=== Problem to solve ===
What the task needs is the data below, written out verbatim.

=== Supplied data ===
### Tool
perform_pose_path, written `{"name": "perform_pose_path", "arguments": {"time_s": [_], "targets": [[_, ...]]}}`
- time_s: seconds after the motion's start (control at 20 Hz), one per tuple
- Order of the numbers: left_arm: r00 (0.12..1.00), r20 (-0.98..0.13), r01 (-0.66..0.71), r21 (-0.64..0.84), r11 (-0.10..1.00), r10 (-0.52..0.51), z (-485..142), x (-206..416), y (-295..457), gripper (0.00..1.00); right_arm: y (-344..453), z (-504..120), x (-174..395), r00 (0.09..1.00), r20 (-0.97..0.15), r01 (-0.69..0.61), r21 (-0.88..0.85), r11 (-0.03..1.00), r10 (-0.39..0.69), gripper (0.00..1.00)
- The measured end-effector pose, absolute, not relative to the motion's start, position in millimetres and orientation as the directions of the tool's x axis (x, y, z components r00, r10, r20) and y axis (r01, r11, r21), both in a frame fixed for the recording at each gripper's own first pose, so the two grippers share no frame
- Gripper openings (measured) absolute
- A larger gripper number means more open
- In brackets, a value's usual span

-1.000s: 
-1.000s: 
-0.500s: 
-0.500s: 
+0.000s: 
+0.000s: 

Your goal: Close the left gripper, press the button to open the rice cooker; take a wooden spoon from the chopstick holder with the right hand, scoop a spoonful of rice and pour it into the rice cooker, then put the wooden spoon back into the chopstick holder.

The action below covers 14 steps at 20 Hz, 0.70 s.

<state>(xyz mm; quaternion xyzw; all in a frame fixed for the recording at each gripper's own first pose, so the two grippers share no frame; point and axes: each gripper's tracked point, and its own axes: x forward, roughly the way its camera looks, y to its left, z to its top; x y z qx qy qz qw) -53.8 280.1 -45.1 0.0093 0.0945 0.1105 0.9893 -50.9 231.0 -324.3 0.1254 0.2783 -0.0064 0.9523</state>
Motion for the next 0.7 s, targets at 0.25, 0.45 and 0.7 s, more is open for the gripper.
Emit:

=== Exercise response ===
### Tool
perform_pose_path, written `{"name": "perform_pose_path", "arguments": {"time_s": [_], "targets": [[_, ...]]}}`
- time_s: seconds after the motion's start (control at 20 Hz), one per tuple
- Order of the numbers: left_arm: r00 (0.12..1.00), r20 (-0.98..0.13), r01 (-0.66..0.71), r21 (-0.64..0.84), r11 (-0.10..1.00), r10 (-0.52..0.51), z (-485..142), x (-206..416), y (-295..457), gripper (0.00..1.00); right_arm: y (-344..453), z (-504..120), x (-174..395), r00 (0.09..1.00), r20 (-0.97..0.15), r01 (-0.69..0.61), r21 (-0.88..0.85), r11 (-0.03..1.00), r10 (-0.39..0.69), gripper (0.00..1.00)
- The measured end-effector pose, absolute, not relative to the motion's start, position in millimetres and orientation as the directions of the tool's x axis (x, y, z components r00, r10, r20) and y axis (r01, r11, r21), both in a frame fixed for the recording at each gripper's own first pose, so the two grippers share no frame
- Gripper openings (measured) absolute
- A larger gripper number means more open
- In brackets, a value's usual span

-1.000s: 
-1.000s: 
-0.500s: 
-0.500s: 
+0.000s: 
+0.000s: 

Your goal: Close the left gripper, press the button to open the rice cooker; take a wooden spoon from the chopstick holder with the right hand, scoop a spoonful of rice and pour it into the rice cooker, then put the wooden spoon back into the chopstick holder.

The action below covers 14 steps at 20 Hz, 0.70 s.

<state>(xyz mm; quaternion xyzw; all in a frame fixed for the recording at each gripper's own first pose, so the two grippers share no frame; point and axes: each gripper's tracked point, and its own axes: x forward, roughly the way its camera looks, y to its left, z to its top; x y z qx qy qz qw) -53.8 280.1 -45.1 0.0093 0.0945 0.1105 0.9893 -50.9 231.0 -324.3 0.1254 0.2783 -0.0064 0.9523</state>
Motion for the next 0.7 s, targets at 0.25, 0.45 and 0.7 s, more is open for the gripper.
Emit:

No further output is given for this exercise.